Sarelle sırtını duvara yaslamış, kolları çapraz, çenesi meydan okurcasına kalkık—ama yanakları pembeye dönmüş, alt dudağı sadece bir an için titriyor. Üzerindeki sweatshirt, Kian’a ait, vücuduna ağır geliyor. “Eşyalarımı karıştırma,” diyor ama sözleri kırılgan. Başparmakları istemsizce kumaşın ucunu oynatıyor, sinirini ele veriyor.

Kian’ın sesi çatlıyor, şimdi daha sert. “Her şeye rağmen ona mesaj attın.” Ağzının çevresinde çaresizlik çizgileri, gözlerinde panik kıvılcımları var. Ellerini titretmemeye çalışıyor.

Sarelle dikleşiyor. “Belki de beni dışlamasaydın.” Sözler keskin, aniden sesi yükseliyor, titriyor. “Dürüstlük mü istiyorsun? Kian, panik ataklarını biliyorum. Kendini kapatıp titrediğinde kimse fark etmiyor sanıyorsun?”

Dünya sanki kayıyor. Bir an için, gözlerindeki tüm maskeler düşüyor, yerini çıplak, yaralı korku alıyor. Başını çeviriyor, yumrukları yanlarında sıkılı, kollarındaki tüm kaslar gerilmiş. “Bu adil değil,” fısıldıyor. “Söz vermiştin—”

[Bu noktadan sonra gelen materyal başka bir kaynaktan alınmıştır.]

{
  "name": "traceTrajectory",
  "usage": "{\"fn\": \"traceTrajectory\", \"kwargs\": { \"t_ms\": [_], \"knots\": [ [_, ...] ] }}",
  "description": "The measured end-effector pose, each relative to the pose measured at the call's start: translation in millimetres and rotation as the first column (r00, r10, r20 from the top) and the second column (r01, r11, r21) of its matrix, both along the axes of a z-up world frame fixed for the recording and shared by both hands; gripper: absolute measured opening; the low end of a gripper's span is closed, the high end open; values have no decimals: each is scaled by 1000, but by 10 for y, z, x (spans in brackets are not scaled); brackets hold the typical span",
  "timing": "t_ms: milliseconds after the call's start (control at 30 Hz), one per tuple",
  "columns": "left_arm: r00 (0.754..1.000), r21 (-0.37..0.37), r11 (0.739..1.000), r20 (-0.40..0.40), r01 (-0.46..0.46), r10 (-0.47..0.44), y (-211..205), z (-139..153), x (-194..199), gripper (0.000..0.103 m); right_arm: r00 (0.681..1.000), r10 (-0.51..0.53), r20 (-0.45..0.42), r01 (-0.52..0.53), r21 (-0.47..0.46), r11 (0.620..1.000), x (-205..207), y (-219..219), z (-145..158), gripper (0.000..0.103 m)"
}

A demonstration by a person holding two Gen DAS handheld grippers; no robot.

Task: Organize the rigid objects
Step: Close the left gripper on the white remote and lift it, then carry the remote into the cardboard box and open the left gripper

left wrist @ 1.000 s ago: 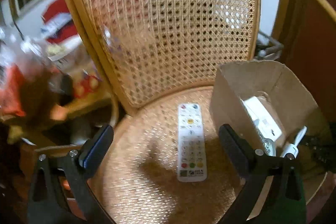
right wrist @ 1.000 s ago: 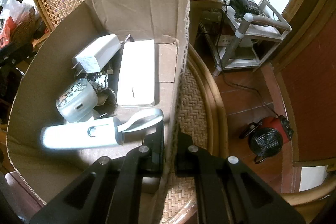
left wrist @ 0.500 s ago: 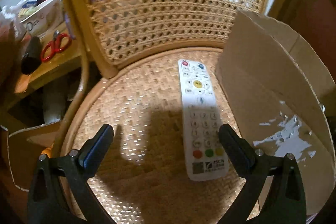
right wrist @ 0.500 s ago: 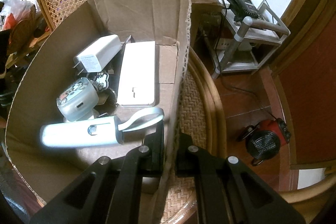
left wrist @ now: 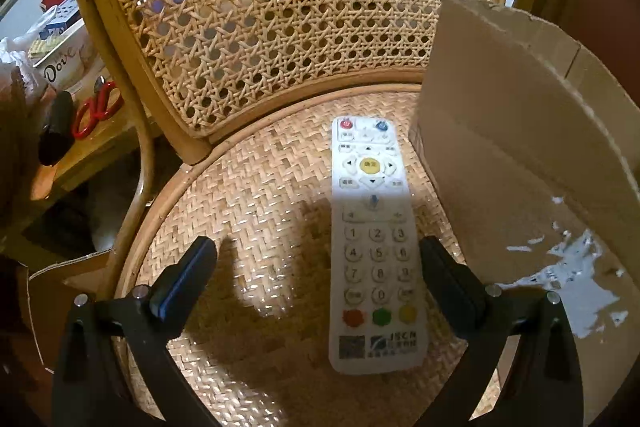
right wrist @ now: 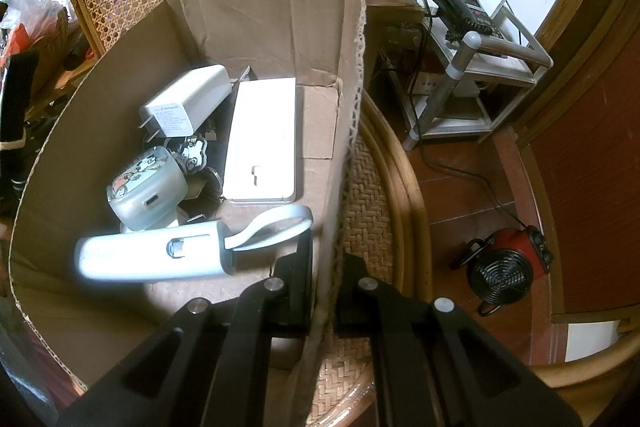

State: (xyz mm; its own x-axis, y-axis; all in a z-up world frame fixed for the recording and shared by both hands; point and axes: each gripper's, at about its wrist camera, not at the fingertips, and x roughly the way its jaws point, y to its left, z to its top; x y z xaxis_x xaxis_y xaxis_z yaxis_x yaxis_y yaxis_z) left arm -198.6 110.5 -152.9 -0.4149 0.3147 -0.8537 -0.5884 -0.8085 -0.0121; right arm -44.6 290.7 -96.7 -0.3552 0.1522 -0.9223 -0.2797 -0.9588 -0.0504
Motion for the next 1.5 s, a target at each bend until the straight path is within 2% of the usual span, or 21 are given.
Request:
{"fn": "traceTrajectory", "kwargs": {
  "t_ms": [67,100,167,233,267,367,567,733,1133,1300,1500],
  "knots": [
    [1000,4,1000,6,3,-3,-3,-52,22,97,1000,1,-1,-1,0,1000,-2,0,1,8],
    [1000,18,1000,7,-1,1,-23,-38,32,93,1000,1,-1,-1,0,1000,-1,-1,0,8],
    [1000,26,1000,-9,9,-9,-17,-5,86,76,1000,1,-1,-1,-1,1000,-3,0,1,8],
    [999,24,1000,-33,8,-7,0,29,152,41,1000,1,0,-1,1,1000,-3,-2,1,8],
    [999,17,1000,-41,-5,6,15,43,191,40,1000,2,0,-2,2,1000,-1,-1,5,8],
    [997,-13,1000,-79,-22,21,44,51,284,39,1000,0,0,0,1,1000,-2,-11,8,8],
    [995,71,993,-25,-94,96,-150,123,333,39,1000,3,2,-3,-2,1000,-1,-1,6,8],
    [987,41,991,-95,-124,127,-321,268,267,39,1000,6,4,-7,2,1000,4,-14,13,8],
    [967,140,982,-201,-127,154,-432,1250,492,39,1000,3,6,-3,-5,1000,16,7,16,8],
    [949,91,992,-294,-92,115,-186,1607,720,39,1000,2,7,-2,-5,1000,18,6,15,8],
    [966,126,992,-252,-19,50,91,1813,831,39,1000,2,8,-2,-10,1000,27,10,5,8]
  ]
}}
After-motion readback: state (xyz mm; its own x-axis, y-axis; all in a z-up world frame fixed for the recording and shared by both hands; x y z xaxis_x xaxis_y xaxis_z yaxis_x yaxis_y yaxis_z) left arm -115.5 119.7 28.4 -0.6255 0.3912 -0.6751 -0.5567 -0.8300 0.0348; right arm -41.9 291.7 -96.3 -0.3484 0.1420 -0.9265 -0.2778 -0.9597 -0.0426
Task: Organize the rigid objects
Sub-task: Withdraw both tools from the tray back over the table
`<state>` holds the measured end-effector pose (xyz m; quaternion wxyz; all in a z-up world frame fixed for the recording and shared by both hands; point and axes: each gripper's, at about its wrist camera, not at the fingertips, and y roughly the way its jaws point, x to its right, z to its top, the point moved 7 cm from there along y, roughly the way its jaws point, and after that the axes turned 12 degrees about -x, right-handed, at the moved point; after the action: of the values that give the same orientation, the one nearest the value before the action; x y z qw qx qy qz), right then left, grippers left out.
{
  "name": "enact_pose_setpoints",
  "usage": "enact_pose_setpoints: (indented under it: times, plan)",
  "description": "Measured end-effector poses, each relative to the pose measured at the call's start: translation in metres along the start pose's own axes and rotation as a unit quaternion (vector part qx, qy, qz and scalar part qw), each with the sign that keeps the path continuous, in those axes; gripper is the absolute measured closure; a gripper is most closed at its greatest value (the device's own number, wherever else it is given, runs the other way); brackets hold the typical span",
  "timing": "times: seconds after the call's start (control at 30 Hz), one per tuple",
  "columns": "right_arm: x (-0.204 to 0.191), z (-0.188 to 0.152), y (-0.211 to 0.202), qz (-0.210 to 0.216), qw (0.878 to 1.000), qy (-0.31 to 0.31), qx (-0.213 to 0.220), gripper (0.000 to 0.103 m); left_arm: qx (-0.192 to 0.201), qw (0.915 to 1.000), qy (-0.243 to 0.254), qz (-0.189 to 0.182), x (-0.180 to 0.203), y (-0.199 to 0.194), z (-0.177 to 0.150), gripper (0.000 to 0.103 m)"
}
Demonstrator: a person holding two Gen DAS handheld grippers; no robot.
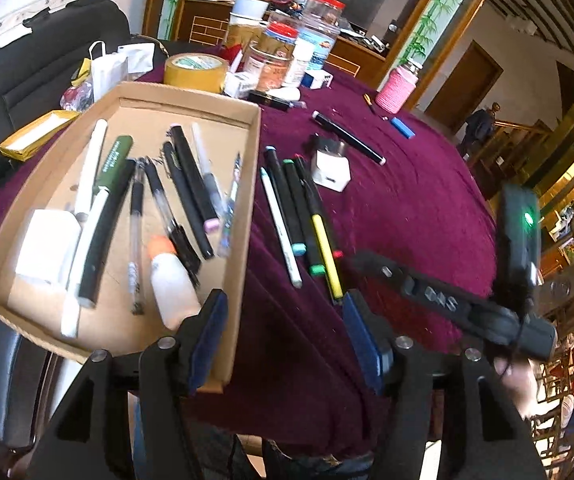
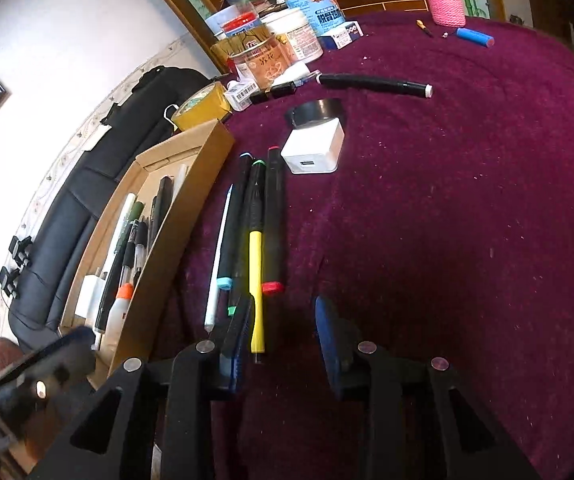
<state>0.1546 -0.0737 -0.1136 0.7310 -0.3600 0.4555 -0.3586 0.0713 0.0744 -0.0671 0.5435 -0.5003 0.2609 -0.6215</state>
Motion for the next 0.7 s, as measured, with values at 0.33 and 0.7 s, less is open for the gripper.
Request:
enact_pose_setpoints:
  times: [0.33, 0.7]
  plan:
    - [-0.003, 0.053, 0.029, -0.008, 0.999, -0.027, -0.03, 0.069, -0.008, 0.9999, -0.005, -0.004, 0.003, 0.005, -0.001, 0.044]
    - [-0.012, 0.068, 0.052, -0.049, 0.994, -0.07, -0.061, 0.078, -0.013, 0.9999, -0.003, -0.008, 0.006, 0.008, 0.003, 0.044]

O hemen karşılık veriyor, sesi kırılgan, “Güven adil olmalı. Yoksa senin için her şey sadece bir oyun mu?” Gözleri cam gibi, hırpalanmış. İkisi de nefes nefese—iki boksör, hiçbiri gardını indirmeye niyetli değil.

Sessizlik acımasız, boğucu. Kian, omzu Sarelle’nin omzuna değerek yanından geçip koridora doğru ilerliyor. Sarelle dizlerini karnına çekip çömeliyor, büyük kolu gözyaşlarını saklıyor.

Salonun karşısında, Vyn kanepede rahatça uzanmış, beyaz tişörtü göğsüne sıkı sıkıya yapışmış, soğuk ve hesapçı gözlerle olan biteni izliyor. Leya geldiğinde, saçları yağmurdan dağınık, gülümsemesi zoraki, Vyn doğruluyor, bakışları yumuşuyor. “Zor bir gece mi?” diye soruyor, yanındaki boş yere hafifçe dokunarak.

Leya tereddüt ediyor, kollarını kendine sarıyor, rimeli gözlerinin köşelerinde dağılmış. “Sadece istenmek istiyorum.” Sesi o kadar küçük ki neredeyse duymuyor.

Vyn yana eğiliyor, dizleri birbirine değiyor, alçak ve samimi konuşuyor. “İsteniyorsun, Leya.” Ona bakıyor, içinde umut kıvılcımları, Vyn gülümsüyor—fazla mükemmel. Ama Leya, telefonundaki ışığa bakınca, yeni eklenmiş kendi adını görüyor. Midesi boşalıyor, teni soğuyor. “Bu ne?” diye nefes alıyor.

Vyn sertleşiyor, soğuk maskesi çatlıyor. “Hiçbir şey—sadece aptalca bir şaka.” Ama Leya çoktan geri çekiliyor, yüzü kapanmış, solgun. “Ben senin oyunun değilim.” Gözleri yaşla parlıyor, ayağa kalkıp yanından geçiyor.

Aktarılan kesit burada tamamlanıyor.